La llegada de Jürgen Klopp al Real Madrid no viene acompañada, por ahora, de una lista de fichajes ni de exigencias al club en el mercado. Aunque ha puesto varios nombres en la mesa. Sin embargo, sí trae una idea muy clara de lo que no quiere. El técnico alemán ha trasladado a la dirección deportiva que hay tres jugadores con los que no cuenta, y entre ellos aparece el nombre de Vinicius, en una decisión que muy pocos se esperaban.
Y es que Klopp considera que Vinicius representa todo aquello que él no tolera en un vestuario de máxima exigencia. El brasileño, pese a su talento, arrastra una fama interna de desconexión en ciertos tramos de partido, gestos de desgana en la presión y una actitud que no encaja con la idea de trabajo colectivo del alemán. Klopp cree que chocarían desde el primer día y prefiere cortar el problema de raíz antes de llegar.
Vinicius, una incompatibilidad total con Klopp
El técnico entiende que el Real Madrid necesita un cambio de y no está dispuesto a hacer excepciones por estrellas. Vinicius, para Klopp, no es entrenable en su contexto actual. No duda de su calidad, pero sí de su compromiso defensivo y de su predisposición a asumir sacrificios cuando el equipo lo necesita. En su modelo, el extremo debe correr, presionar y trabajar sin balón, algo que no ve garantizado en el brasileño.
Por eso, Klopp ha sido claro, porque si él manda, Vinicius debe salir. No lo considera una venta traumática, sino una oportunidad para el club de hacer caja y reconstruir el equipo bajo otros parámetros.

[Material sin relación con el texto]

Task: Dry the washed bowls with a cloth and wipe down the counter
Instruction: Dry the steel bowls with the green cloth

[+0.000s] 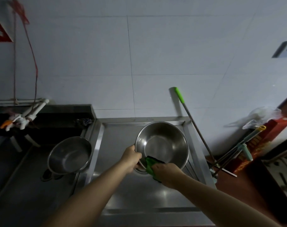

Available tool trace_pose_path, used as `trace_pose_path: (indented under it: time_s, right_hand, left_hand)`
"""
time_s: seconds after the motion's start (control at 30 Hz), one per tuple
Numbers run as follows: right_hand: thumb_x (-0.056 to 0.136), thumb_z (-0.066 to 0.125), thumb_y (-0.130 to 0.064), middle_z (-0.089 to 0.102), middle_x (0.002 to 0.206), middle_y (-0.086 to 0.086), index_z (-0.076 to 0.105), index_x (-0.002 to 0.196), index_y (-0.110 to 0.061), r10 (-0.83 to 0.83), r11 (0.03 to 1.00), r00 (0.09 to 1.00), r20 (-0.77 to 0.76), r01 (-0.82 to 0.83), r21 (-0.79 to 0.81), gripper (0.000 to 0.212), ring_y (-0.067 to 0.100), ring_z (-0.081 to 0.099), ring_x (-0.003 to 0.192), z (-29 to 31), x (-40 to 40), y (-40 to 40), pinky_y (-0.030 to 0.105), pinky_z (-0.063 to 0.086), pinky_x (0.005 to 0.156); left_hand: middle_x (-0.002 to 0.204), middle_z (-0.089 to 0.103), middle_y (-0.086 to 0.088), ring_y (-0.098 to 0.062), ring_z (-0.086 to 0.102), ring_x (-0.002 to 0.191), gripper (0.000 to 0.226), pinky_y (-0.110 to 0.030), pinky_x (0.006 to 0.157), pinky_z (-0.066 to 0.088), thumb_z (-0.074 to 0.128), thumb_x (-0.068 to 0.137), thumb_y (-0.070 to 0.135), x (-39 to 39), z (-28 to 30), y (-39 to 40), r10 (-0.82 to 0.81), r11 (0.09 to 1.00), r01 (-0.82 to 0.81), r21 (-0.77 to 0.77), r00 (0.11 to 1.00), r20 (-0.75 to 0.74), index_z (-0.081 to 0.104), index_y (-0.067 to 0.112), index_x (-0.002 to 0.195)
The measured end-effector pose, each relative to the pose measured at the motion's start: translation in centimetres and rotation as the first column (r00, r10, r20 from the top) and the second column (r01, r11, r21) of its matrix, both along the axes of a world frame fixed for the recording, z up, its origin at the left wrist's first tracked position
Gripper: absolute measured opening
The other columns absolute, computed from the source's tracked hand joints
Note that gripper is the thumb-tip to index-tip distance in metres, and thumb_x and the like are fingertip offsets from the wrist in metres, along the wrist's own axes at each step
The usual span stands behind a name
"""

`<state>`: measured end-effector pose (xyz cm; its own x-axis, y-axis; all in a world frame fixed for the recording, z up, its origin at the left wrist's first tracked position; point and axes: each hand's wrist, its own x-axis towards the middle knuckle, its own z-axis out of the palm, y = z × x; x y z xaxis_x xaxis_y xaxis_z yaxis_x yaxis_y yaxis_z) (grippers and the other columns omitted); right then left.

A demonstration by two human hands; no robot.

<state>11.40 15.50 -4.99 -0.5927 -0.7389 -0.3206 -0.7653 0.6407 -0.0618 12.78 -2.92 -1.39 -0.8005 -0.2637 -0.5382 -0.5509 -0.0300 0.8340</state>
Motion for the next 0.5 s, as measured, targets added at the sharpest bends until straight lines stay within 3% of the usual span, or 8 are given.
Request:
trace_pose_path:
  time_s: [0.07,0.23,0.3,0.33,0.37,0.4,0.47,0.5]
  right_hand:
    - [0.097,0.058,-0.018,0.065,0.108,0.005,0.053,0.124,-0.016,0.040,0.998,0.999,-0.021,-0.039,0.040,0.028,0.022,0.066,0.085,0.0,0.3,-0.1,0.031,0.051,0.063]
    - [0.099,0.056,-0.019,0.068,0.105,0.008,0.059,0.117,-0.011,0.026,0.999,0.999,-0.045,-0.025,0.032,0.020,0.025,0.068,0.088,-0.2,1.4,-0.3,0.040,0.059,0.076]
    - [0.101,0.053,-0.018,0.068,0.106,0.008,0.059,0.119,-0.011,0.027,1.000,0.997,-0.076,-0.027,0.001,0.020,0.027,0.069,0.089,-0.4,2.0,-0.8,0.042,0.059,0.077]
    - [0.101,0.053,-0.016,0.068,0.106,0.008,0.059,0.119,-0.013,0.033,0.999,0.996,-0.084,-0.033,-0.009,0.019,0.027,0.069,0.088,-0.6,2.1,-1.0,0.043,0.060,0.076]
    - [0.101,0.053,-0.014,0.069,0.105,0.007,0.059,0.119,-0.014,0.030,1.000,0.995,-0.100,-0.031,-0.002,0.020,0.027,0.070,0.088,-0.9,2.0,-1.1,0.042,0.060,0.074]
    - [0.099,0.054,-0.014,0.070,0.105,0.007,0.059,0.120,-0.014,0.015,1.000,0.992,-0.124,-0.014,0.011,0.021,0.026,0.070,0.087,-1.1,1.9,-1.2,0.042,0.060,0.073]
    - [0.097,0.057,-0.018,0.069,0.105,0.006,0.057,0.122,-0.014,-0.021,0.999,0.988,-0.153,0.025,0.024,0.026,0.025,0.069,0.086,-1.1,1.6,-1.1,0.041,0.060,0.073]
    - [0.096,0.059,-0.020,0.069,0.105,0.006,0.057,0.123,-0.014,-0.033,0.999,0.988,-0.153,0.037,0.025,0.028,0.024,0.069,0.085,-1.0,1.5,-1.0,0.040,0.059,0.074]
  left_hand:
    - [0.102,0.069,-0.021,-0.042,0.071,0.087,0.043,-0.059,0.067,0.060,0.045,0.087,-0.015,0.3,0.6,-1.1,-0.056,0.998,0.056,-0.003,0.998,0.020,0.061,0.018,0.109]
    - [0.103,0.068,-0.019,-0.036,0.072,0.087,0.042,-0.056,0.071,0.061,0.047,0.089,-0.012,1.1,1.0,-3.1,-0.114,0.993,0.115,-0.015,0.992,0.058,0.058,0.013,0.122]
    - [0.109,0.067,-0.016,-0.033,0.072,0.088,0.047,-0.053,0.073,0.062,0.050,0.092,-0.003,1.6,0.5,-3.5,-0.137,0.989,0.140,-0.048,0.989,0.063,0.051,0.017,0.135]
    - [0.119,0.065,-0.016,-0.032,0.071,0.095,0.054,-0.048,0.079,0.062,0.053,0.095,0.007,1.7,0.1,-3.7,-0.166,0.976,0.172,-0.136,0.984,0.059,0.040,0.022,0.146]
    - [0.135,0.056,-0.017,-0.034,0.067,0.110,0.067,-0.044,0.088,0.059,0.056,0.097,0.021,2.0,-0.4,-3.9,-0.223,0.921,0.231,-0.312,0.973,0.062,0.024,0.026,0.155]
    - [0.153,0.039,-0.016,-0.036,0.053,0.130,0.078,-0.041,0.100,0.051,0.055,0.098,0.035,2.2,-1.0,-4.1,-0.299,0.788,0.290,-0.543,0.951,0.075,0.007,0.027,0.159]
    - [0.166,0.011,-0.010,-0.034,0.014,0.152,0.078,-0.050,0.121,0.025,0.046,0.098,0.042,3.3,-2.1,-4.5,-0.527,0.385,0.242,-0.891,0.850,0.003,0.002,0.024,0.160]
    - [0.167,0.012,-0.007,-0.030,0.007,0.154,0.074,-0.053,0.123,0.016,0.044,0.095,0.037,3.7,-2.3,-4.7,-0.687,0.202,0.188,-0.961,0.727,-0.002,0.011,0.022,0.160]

En Chamartín saben que esta postura no es negociable y que el alemán no dará marcha atrás si se le obliga a convivir con un jugador en el que no cree.
Mastantuono y Brahim, sin nivel ni encaje
El segundo nombre en la lista es Mastantuono. Klopp no le ve nivel para competir en la élite del Real Madrid y considera que lo demostrado recientemente, especialmente en Lisboa, confirma sus dudas. El argentino no le ofrece garantías ni presente ni futuro inmediato, y el alemán no está dispuesto a esperar procesos largos en un club que exige rendimiento instantáneo. El tercer señalado es Brahim Díaz. Aunque valora que siempre trabaja, Klopp entiende que no tiene margen de crecimiento dentro de su sistema.
Así pues, Klopp no pide fichajes, pero sí una limpieza clara. Tres salidas obligatorias que marcan el inicio de una nueva etapa en el Real Madrid, con decisiones duras, nombres pesados y un mensaje inequívoco: aquí jugará quien esté dispuesto a trabajar al máximo nivel, sin excepciones.